Saturday, January 20, 2018

Wage, work and web

Our species has the first major technological advance in its history, as computers have fully arrived in many ways, which has lead to the greatest economic inequity in its history. Where I like simple explanation and that is easy to find.

For example, consider a worker today at a company who, with the aid of computers or things related to computers including the web, can do the work that was done by 4 or more people in the past. So you have a business which requires a worker for a task, and that worker brings value to that company, which is in excess of what any one person could do in the past and can be 4x but their pay?

Is possible that worker is making roughly the same as any one of those 4 workers in the past.

That money not paid in return for that value received to the person who gave it flows upwards to business owners, including stockholders when there are any.

Society in our times rather than focus on the value an individual brings to a business, has let businesses pay people based on a perceived value to their work, which is based on historical trends, now woefully out of date.

Computer revolution swept through rapidly.

The web has begun to help. As people share salary information that can push wages closer to the value you ACTUALLY bring to a company, but still, how do you know?

How does anyone know?

And turns out that the business does know.

The problem became so harsh and destabilizing that crippled economies were beginning to have difficulty functioning, as people are, thanks to computers, giving vastly more value than they are receiving in return.

Some communities are so destroyed, drug abuse and other dysfunctional behaviors are taking over for people who cannot understand why working hard is no longer enough in the US. Which is a troubling conclusion for me. And do NOT condone drug abuse but am not against looking for simple explanation there for explosions in rates of it in the US either.
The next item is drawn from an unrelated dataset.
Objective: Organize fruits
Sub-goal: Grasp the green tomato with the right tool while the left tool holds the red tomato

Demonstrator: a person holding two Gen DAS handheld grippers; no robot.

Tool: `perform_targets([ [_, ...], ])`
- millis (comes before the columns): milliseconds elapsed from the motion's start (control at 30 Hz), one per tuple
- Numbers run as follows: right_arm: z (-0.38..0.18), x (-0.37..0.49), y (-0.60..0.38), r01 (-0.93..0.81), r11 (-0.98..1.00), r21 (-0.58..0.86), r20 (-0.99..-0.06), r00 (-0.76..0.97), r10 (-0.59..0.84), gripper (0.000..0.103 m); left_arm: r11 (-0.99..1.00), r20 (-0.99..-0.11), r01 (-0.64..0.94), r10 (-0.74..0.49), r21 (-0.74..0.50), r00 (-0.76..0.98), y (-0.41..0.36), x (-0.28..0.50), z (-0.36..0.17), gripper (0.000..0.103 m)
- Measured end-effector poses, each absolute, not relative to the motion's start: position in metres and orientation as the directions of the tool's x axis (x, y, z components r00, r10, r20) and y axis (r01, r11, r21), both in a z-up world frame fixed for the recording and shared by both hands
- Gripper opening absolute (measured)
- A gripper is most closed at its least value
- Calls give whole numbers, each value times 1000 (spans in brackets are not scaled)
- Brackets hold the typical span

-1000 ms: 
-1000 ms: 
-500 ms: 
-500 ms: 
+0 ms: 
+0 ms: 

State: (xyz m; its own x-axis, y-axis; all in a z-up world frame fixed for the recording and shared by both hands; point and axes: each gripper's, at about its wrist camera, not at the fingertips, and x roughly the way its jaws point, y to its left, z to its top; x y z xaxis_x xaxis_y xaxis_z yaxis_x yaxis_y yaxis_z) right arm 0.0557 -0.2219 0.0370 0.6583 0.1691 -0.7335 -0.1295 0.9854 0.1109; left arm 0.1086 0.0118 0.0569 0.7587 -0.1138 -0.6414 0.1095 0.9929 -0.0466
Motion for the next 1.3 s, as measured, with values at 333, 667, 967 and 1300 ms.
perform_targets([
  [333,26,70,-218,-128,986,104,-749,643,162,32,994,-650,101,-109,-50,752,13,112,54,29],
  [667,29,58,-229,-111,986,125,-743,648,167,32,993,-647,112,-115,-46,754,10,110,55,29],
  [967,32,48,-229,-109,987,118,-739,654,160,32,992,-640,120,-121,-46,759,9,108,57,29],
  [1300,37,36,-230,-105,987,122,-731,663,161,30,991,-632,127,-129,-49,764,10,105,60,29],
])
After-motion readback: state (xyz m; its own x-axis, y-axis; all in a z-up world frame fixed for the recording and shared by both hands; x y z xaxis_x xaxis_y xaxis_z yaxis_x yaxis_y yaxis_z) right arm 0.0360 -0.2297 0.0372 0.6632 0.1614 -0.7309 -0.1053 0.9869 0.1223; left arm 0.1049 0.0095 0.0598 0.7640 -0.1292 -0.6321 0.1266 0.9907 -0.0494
While business owners have pushed the idea that they are simply smarter and better than other Americans. And some stoop to fighting to maintain low wages, knowing their employees barely survive and often require public assistance, as politicians begin to figure it out, and try to push for higher wages including by raising the minimum wage.

Good news is that in time balance will arrive as web facilitates flows of information, like here. As Americans especially escape the programming that we are vastly overpaid, and begin to focus on figuring out how much your work effort is ACTUALLY worth.

Especially if you realize--that business? Is likely lying to you about how much more you bring, when with computers you can do the work that 4 or more people were required to do in the past.

Do the math on what you SHOULD be making then.